Vosshall dismissed much of the folk wisdom traded among residents of brownstone Brooklyn about effective mosquito deterrence. A fire pit? “You can confuse mosquitoes with fire, but it has to be a smelly, smoky fire—you can’t have one of those fancy hotel-fire displays,” she said. Growing lemon balm or planting marigolds? “People do use botanicals, but you have to have a lot of plants,” she said. She did endorse the use of the Mosquito Magnet, a device that first attracts mosquitoes by producing carbon dioxide and heat, then fatally sucks them up. “But it’s a little bit dangerous,” she added. “All the mosquitoes from far and wide will come, and you are gambling that they will be more attracted to the machine than they are to you.”

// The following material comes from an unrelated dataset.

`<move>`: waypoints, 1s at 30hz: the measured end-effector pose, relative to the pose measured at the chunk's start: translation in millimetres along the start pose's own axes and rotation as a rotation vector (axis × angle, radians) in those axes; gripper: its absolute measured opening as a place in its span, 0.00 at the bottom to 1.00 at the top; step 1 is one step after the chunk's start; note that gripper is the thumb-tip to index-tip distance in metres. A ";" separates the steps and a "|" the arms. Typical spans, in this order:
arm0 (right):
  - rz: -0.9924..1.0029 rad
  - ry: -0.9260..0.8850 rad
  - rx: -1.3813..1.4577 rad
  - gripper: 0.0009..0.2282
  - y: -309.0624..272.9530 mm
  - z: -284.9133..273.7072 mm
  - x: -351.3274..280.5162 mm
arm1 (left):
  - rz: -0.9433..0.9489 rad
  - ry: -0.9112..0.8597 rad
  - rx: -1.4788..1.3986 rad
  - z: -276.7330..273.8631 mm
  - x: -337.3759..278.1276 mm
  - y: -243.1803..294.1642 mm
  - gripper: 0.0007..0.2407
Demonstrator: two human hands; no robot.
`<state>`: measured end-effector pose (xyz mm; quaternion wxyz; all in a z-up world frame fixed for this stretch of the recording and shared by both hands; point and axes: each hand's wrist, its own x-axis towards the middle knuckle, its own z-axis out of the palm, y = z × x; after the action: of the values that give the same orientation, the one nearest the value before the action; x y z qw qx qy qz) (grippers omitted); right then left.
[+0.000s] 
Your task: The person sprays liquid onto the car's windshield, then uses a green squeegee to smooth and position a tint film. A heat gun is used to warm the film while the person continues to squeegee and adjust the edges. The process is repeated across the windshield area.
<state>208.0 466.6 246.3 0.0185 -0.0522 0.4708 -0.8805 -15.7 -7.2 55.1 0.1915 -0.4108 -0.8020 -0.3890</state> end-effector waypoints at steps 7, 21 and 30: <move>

Vosshall排除大部分在布魯克林廣泛流傳的可以有效驅趕蚊子的辦法。一個篝火?Vosshall表示已可以用火的煙來誤導蚊子,但是必須是非常濃重的煙霧,你不可能在高級賓館里獲得這種待遇。種植金盞菊或者檸檬?他說這些東西確實是生物學里有效的方法,但是你必須有很多這樣的植物。但是Vosshall贊同使用一種叫做的蚊子磁鐵的裝置,這種裝置通過產生二氧化碳和熱量吸引蚊子等它們接近了直接搞死它們。但是Vosshall說這個比較危險因為這個裝置甚至會吸引很多很遠的蚊子,但是誰又能保證蚊子會對那個裝置更有興趣而不是對你更有興趣呢?

If you should get bitten, the most effective treatment Vosshall has found is to immediately run the welt under the hottest water tolerable. How this works is as mysterious as the logic of mosquitoes’ blood preferences. “The mosquitoes leave a protein on the skin, so it could be that the hot water cooks it, like cooking an egg,” she suggested. “That’s one idea. The other idea is that you are exchanging one form of pain for another.”?
如果你還是不幸被叮咬了,那么Vosshall發(fā)現(xiàn)最好的辦法就是迅速用你能忍受的最熱的水來沖洗傷口。但是為什么這會起作用就和為什么蚊子對血感興趣一樣還不能解釋。Vosshall說:蚊子在叮咬完了之后會留下蛋白質,可能這些熱水就像煮雞蛋一樣使那些蛋白質變質了。但是你也要明白,這種方法只是幫助你在兩種不同的痛苦之間轉換罷了。